1 Trupia v. Lake George Cent. Sch. Dist., 14 N.Y.3d 392 (2010).

2 Id. at 397 (Smith, J., concurring).

3 Id. at 394. The court further explained: “Children often act impulsively or without good judgment—that is part of being a child; they do not thereby consent to assume the consequently arising dangers, and it would not be a prudent rule of law that would broadly permit the conclusion that they had done so.” Id. at 396.

4 Id. at 395.

5 N.Y. C.P.L.R. 1411 (McKinney 2010) (effective 1975) (“In any action to recover damages for personal injury, injury to property, or wrongful death, the culpable conduct attributable to the claimant or to the decedent, including contributory negligence or assumption of risk, shall not bar recovery, but the amount of damages otherwise recoverable shall be diminished in the proportion which the culpable conduct attributable to the claimant or decedent bears to the culpable conduct which caused the damages.”).

6 See Turcotte v. Fell, 68 N.Y.2d 432, 438-39 (1986); Arbegast v. Bd. of Educ., 65 N.Y.2d 161, 168 (1985).

7 Roe v. Keane Stud Farm, 261 A.D.2d 800 (N.Y. App. Div. 3d Dep’t 1999).

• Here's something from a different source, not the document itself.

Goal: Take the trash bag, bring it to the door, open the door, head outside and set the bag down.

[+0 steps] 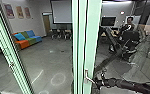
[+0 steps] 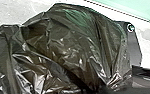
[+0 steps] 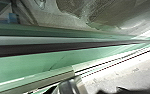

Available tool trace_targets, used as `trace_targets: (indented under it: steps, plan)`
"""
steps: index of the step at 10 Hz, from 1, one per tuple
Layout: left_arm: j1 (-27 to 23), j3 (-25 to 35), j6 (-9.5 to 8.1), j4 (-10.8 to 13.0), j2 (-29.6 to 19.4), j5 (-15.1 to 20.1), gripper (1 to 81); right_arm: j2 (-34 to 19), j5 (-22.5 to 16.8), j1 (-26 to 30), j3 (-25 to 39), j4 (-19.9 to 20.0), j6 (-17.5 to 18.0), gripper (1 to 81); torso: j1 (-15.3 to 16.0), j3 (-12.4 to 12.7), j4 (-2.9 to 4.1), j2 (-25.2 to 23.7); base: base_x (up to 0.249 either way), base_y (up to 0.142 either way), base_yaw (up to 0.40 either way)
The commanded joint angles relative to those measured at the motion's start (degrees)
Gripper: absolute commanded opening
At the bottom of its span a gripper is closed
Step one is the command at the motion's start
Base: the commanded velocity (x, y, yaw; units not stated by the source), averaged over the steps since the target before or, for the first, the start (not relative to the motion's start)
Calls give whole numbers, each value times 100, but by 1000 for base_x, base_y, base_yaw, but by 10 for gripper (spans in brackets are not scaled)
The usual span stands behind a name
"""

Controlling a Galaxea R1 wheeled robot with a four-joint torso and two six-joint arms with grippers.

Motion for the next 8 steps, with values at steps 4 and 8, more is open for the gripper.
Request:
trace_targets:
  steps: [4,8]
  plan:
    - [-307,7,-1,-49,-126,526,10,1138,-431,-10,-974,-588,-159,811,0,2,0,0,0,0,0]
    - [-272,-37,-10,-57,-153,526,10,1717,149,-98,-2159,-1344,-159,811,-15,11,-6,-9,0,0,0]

8 Sy v. Kopet, 18 A.D.3d 463 (N.Y. App. Div. 1st Dep’t 2005) (tenant locked out for non-payment of rent assumed risk of injuries from fall while attempting to enter his room from second floor window; doctrine not limited to leisure or sporting activities); Lamandia-Cochi v. Tulloch, 305 A.D.2d 1062 (N.Y. App. Div. 4th Dep’t 2003) (Mem. Op.) (minor child assumed risk when he fell from porch railing of defendant’s residence); Westerville v. Cornell Univ., 291 A.D.2d 447 (N.Y. App. Div. 2d Dep’t 2002) (mental health professional assumed risk of injury in training session on patient physical restraint techniques). But see Pelzer v Transel El. & Elec. Inc., 41 A.D.3d 379, (N.Y. App. Div. 1st Dep’t 2007) (declining to extend assumption of the risk to an elevator accident causing injury to a building employee).

9 See Morgan v. State, 90 N.Y.2d 471 (1997) (participant in sport or recreational activity “consents to those commonly appreciated risks which are inherent in and arise out of the nature of the sport generally and flow from such participation”); Benitez v. N.Y. City Bd. of Educ., 73 N.Y.2d 650 (1989) (high school football player assumed the risk of injury in voluntary competitive athletics); Watson v. State, 52 N.Y.2d 1022 (1981), aff’d for the reasons stated in 77 A.D.2d 871 (1981) (juvenile assumed risk of injury when swung arm at teacher causing clipboard to fly loose).

10 Trupia v. Lake George Cent. Sch. Dist., 14 N.Y.3d 392, 395 (2010).

11 Id.

12 Id. at 396.

13 Id. at 397 (Smith, J., concurring).

14 Id. at 397-98 (Smith, J., concurring).